Q: Such as coagulation, such as--?
Conley: Molecular biology, he's doing DNA technology or protein synthesis or something like that. And it's very unlikely that a person who is going to get big grants from the NIH to do that personally is the doctor that you want to see if you have an undiagnosed anemia. Clinical medicine is just as complicated as research. And the idea that you can work in a clinic one day a week, and be a super doctor is just as fallacious as the notion that you can work in the laboratory one day a week and be a superb researcher. One is as difficult as the other.
Q: And what you have called for, in your own practices, through your own practices, seems to have been, to be able to apply the methods and techniques of basic research to clinical problems.
Conley: Well I started out in the primitive era where a hematologist was supposed to be an internist and I was supposed to know medicine across the board. I started out in 1947, making teaching rounds on the general medical science. We had no specialty units here. So I saw everything that came along, whether it was cardiac disease or nephritis. And I was supposed to know something about all. That went on for a number of years, but no one believes that it's possible anymore. This week, in this quarter, I am making rounds with medical students. But no one really thinks that I'm going to be an expert on all the patients I see. What you teach them, of course, is how to take a decent medical history and approach to diagnosis, but you're not expected to know the details, the ins and outs of complex subspecialty diseases. So, we no longer have the professor who knows everything, who at the same time is doing with his own hands, first class research.

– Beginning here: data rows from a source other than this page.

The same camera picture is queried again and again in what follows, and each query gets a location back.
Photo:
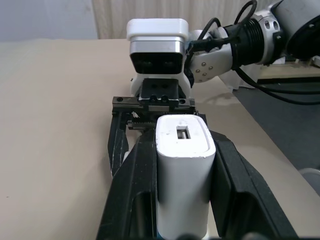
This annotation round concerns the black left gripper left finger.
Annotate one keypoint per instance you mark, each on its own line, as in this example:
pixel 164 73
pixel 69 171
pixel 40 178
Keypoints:
pixel 130 190

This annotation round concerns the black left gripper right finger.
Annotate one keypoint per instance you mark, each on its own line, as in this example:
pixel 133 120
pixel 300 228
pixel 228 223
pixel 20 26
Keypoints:
pixel 240 195

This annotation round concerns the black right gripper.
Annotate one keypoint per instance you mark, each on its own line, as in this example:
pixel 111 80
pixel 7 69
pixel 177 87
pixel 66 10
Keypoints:
pixel 160 91

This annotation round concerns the white charger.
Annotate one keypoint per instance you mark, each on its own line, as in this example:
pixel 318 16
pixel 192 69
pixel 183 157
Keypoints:
pixel 183 175

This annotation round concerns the grey rounded object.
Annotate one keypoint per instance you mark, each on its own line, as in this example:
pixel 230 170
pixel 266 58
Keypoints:
pixel 311 178

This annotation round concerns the white curtain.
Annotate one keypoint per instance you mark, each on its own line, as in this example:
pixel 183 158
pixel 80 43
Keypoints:
pixel 150 10

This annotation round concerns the light wooden board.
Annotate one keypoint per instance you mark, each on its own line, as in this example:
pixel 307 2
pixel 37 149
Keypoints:
pixel 287 71

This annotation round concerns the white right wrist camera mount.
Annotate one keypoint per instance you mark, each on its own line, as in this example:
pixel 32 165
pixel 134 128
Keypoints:
pixel 157 35

Conley: No chairman of a department of medicine expects to recruit the three-legged stool type person anymore. What Jack Stobo, our relatively new chairman, has designed for a department is that each division head will be primarily a researcher who's going to spend most of his time in the laboratory. And he's going to have colleagues and associates who're primarily clinicians, but who're going to be interested in what's going on in the laboratory and who will bring clinical problems to the bench-- they'll be sufficiently aware of what's going on to know what the questions are. If you have a pure scientist who's never seen a patient, then he doesn't know what the questions are. So you need someone who can tell the investigators what to look for.
During my tenure--in my thirty-three years, can you imagine that?--as head of the Hematology Division here, I never had a fellow who was not an MD. But now my successor has PhD fellows, and that's the way to go, of course. You've got to have those people if you're going to do the kind of sophisticated research which you have to do these days. After all, clinical investigators are now competing with full-time PhD types for research funds. When I was a member of the Hematology Study Section, virtually all the grantees were physicians, and now a majority of them are PhDs. So that reflects an extraordinary change in the pattern of research activity--its complexity and its nature.